Obsolete primate taxon

Quadrumana is an outdated taxonomic division within the primates. The division of "Quadrumana" from "Bimana" was an attempt at distinguishing Homo sapiens from the rest of the great apes. For a century, modern science has considered humans as part of the great apes.

Quadrumana is Latin for "four-handed ones", which was a term used for Lemurs, monkeys and apes since their feet are prehensile and similar to hands. It was not clear at the time that Tarsiers belonged as well in this group, as sister of the monkeys (incl. apes). A similar term, quadrumanous, is used to describe locomotion involving both using feet and using hands to grasp at branches. Bimana is Latin for "two-handed ones".

The division was proposed by Johann Friedrich Blumenbach in the first edition of his Manual of Natural History (1779) and taken up by other naturalists, most notably Georges Cuvier.
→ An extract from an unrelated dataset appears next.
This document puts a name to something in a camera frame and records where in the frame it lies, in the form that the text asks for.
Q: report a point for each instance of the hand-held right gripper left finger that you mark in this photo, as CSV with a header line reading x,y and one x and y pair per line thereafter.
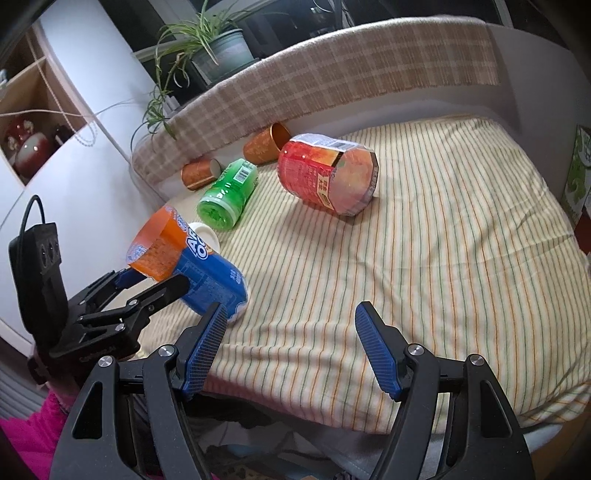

Some elevated the distinction to the level of an order.

However, the many affinities between humans and other primates – and especially the great apes – made it clear that the distinction made no scientific sense. In 1863, however, Thomas Henry Huxley in his Evidence as to Man's Place in Nature demonstrated that the higher apes might fairly be included in Bimana. Charles Darwin wrote, in The Descent of Man (1871):

The greater number of naturalists who have taken into consideration the whole structure of man, including his mental faculties, have followed Blumenbach and Cuvier, and have placed man in a separate Order, under the title of the Bimana, and therefore on an equality with the orders of the Quadrumana, Carnivora, etc. Recently many of our best naturalists have recurred to the view first propounded by Linnaeus, so remarkable for his sagacity, and have placed man in the same Order with the Quadrumana, under the title of the Primates. The justice of this conclusion will be admitted: for in the first place, we must bear in mind the comparative insignificance for classification of the great development of the brain in man, and that the strongly marked differences between the skulls of man and the Quadrumana (lately insisted upon by Bischoff, Aeby, and others) apparently follow from their differently developed brains. In the second place, we must remember that nearly all the other and more important differences between man and the Quadrumana are manifestly adaptive in their nature, and relate chiefly to the erect position of man; such as the structure of his hand, foot, and pelvis, the curvature of his spine, and the position of his head.